Também o art. 100º da LGT, cuja aplicação é autorizada pelo disposto no art. 29º, nº 1, alínea a) do RJAT, preceitua de modo idêntico, no sentido da imediata reconstituição da legalidade, compreendendo a mesma o pagamento de juros indemnizatórios, se for caso disso.
Por seu lado, o art. 43º, nº 1 da LGT condiciona o direito a juros indemnizatórios aos casos em que “houve erro imputável aos serviços de que resulta pagamento de dívida tributária em montante superior ao legalmente devido”.
Nesta conformidade, a questão que se coloca é a de se saber se, face ao circunstancialismo demonstrado e ao teor do disposto no art. 3º, nºs 1 e 2 do CIUC, se pode considerar ter havido, ou não, um erro imputável aos serviços na situação vertente.
Analisada a situação, verifica-se que a Autoridade Tributária ao liquidar o IUC nos termos em que o fez, deu cumprimento ao ditame legal de ordem geral estabelecido no referido normativo, no ponto em que o sujeito passivo do imposto é o proprietário do veículo, atribuindo essa qualidade de proprietário, para os referidos efeitos, ao contribuinte em nome do qual se encontra registado o veículo na Conservatória do Registo Automóvel, sem necessidade de efectuar qualquer prova.
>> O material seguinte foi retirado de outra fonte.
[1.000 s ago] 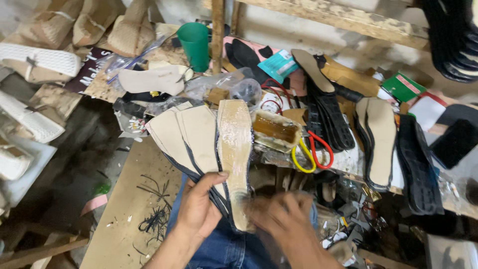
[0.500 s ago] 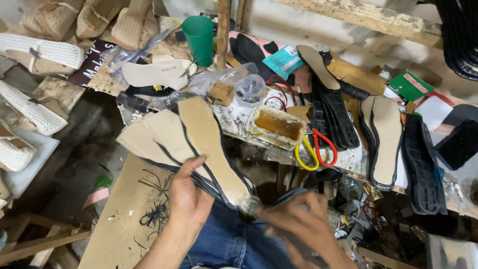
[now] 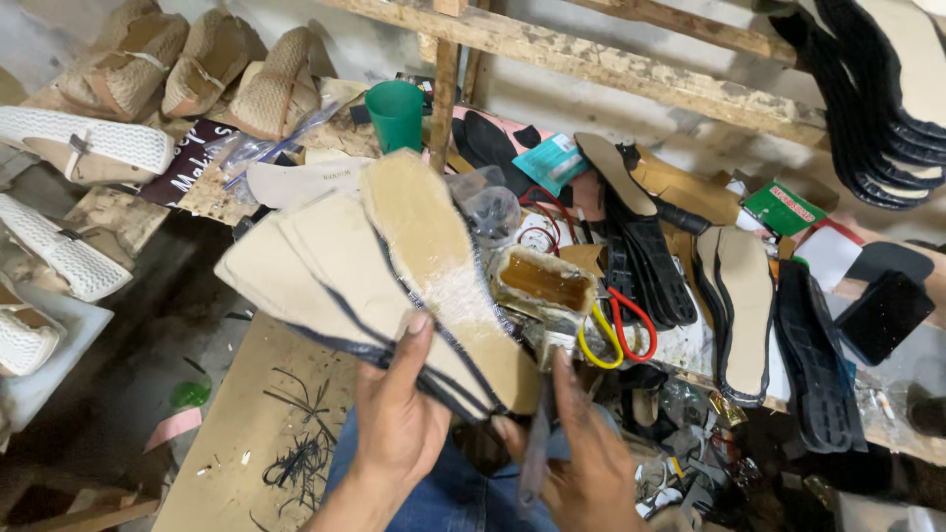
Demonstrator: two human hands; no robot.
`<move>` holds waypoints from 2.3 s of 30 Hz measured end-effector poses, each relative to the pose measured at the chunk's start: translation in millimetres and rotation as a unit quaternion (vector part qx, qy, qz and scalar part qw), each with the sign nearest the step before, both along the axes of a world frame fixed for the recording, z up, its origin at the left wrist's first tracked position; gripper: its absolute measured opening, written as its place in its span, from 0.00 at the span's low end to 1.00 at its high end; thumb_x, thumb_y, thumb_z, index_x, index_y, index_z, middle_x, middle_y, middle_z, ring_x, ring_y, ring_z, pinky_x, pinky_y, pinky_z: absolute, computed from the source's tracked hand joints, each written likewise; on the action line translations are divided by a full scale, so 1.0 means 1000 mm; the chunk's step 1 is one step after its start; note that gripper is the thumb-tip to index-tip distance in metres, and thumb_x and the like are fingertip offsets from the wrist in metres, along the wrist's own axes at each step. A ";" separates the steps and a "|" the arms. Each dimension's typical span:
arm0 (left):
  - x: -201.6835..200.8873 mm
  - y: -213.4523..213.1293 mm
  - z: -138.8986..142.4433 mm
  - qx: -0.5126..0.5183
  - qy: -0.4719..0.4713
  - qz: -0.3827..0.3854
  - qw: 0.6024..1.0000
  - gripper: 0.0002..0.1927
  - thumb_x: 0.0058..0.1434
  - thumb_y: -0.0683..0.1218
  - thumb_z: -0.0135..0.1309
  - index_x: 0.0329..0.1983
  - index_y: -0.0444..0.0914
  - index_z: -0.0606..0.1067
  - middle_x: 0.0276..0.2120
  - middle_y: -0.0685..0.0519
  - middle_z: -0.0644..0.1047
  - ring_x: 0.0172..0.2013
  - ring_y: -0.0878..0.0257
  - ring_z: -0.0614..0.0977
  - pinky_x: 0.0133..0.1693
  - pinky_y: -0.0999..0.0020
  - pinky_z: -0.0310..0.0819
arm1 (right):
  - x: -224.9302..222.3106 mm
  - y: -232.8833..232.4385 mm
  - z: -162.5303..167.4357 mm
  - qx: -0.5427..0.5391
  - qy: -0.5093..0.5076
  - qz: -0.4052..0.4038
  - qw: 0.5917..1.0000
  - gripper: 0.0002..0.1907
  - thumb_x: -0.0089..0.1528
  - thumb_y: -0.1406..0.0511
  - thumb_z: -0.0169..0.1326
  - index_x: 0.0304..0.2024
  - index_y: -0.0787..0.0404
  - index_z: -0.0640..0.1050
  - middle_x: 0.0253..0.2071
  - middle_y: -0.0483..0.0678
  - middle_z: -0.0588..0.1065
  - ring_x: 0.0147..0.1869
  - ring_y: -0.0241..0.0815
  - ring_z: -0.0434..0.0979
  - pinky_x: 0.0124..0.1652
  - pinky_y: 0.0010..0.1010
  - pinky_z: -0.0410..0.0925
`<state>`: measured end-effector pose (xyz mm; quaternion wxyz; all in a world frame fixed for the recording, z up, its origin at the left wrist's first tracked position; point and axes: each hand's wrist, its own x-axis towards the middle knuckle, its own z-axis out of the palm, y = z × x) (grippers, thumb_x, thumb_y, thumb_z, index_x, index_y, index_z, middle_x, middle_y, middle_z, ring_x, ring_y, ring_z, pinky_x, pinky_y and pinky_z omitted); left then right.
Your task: The person applies adhesive to the edges of shoe insoles using a brush and a container of glue. They work on several insoles one at a time, dipping the brush into the glue and spreading it along the perimeter before placing the treated insoles on a nearby shelf.
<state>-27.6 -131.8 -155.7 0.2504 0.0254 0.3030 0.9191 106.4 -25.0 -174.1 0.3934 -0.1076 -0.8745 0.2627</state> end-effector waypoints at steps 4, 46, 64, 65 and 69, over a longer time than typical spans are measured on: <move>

Só após o reconhecimento por este tribunal arbitral que o dispositivo em apreço tem a natureza de presunção juris tantum, é que o Requerente está em condições de ilidir a referida presunção, o que veio a fazer e a provar, deixando a partir de agora de ser sujeito passivo da obrigação tributária em análise, o mesmo se dizendo relativamente à situação de locação financeira, em que a Requerida terá procedido à liquidação do IUC de acordo com a informação registal fornecida pelo Instituto dos Registos e Notariado, razão pela qual se conclui pela inexistência de erro imputável aos serviços.
Quanto à responsabilidade pelas custas arbitrais, alega a Requerida que não é responsável pelo seu pagamento, por ter procedido às liquidações do imposto com os elementos de que dispunha, não podendo ser responsabilizada por o que apelida de “falta de zelo” do Requerente.
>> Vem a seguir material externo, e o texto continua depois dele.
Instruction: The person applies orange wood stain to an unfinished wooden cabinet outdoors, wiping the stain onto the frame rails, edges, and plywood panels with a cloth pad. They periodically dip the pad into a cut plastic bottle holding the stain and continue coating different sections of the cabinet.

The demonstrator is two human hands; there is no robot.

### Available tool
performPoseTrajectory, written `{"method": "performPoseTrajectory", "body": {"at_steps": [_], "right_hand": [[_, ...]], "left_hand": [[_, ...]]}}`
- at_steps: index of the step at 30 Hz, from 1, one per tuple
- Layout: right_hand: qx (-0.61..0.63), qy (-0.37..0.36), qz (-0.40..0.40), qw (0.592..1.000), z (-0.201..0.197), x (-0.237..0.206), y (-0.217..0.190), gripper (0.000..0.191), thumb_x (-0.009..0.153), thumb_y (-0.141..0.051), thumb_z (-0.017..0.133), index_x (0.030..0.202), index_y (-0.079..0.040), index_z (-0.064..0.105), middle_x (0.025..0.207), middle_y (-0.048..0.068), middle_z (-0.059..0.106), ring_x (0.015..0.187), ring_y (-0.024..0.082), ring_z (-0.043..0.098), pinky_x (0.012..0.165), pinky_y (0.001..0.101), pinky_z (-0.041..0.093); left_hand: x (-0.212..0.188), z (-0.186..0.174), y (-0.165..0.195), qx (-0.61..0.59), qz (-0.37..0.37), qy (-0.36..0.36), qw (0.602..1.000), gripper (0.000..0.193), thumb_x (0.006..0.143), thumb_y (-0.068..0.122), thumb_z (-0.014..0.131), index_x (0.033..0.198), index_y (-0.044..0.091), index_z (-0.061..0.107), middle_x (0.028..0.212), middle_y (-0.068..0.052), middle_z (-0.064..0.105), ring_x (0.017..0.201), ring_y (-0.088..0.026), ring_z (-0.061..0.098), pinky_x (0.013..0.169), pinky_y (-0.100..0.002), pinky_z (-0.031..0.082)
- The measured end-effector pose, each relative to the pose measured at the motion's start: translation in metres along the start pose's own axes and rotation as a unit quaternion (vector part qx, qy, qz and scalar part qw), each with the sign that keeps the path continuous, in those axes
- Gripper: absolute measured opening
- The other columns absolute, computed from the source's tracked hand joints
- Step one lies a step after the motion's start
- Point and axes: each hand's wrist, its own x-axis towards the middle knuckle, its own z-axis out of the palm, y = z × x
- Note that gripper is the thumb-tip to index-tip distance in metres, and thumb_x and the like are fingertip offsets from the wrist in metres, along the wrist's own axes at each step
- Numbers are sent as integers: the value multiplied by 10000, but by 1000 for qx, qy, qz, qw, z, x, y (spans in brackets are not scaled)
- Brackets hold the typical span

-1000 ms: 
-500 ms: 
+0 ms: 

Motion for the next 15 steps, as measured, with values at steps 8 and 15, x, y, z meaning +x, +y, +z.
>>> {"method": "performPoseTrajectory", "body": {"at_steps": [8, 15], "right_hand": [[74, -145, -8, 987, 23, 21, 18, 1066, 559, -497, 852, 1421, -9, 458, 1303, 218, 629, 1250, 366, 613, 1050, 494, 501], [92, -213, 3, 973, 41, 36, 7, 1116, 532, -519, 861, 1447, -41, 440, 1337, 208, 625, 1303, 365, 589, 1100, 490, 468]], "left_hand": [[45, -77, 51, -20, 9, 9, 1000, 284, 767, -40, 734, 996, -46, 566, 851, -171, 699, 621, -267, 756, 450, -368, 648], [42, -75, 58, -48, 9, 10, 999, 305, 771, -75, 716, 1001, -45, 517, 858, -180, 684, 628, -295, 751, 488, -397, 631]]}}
Este argumento não pode ser considerado, porquanto a lei é taxativa na imputação da responsabilidade pelo pagamento das custas à parte que for condenada, face ao disposto nos nºs 1 e 2, do art. 527 do Código do Processo Civil, aplicável por força do art. 29º, nº 1, alínea e) do RJAT.
Assim sendo, a responsabilidade pelo pagamento das custas arbitrais é da Requerida.
L. – DECISÃO
Atento o exposto, o presente Tribunal Arbitral decide:
a) Julgar procedente, com fundamento em vício de violação de lei, o pedido de declaração de ilegalidade da liquidação de IUC, relativamente a todos os veículos cujas matrículas estão identificadas nos autos, respeitantes aos anos aí referidos, e, em consequência,
b) Anular os actos tributários de liquidação correspondentes.
c) Julgar improcedente o pedido do reconhecimento do direito a juros indemnizatórios a favor do Requerente.
d) Condenar a Requerida a pagar as custas do presente processo (art. 527º, nºs. 1 e 2 do Código do Processo Civil, ex vi art. 29º, nº 1, alínea e) do RJAT).
Valor do processo: Em conformidade com o disposto nos artigos 306º, nº 2 do CPC (ex. 315º, nº 2) e 97º - A, nº 1 do CPPT e no artigo 3º, nº 2 do Regulamento de Custas nos Processos de Arbitragem Tributária fixa-se ao processo o valor de 1.927,63 euros.
Custas: De harmonia com o nº 4 do art. 22º do RJAT, fixa-se o montante das custas em 306,00 euros, nos termos da Tabela I anexa ao Regulamento de Custas nos Processos de Arbitragem Tributária.
Notifique-se.
Lisboa, 20 de Outubro de 2014
O Árbitro
José Nunes Barata
***
Texto elaborado em computador, nos termos do n.º 5 do artigo 131.º do CPC, aplicável por remissão da alínea e) do n.º 1 do artigo 29.º do Decreto-Lei n.º 10/2011, de 20/01.
A redacção da presente decisão rege-se pela ortografia antiga.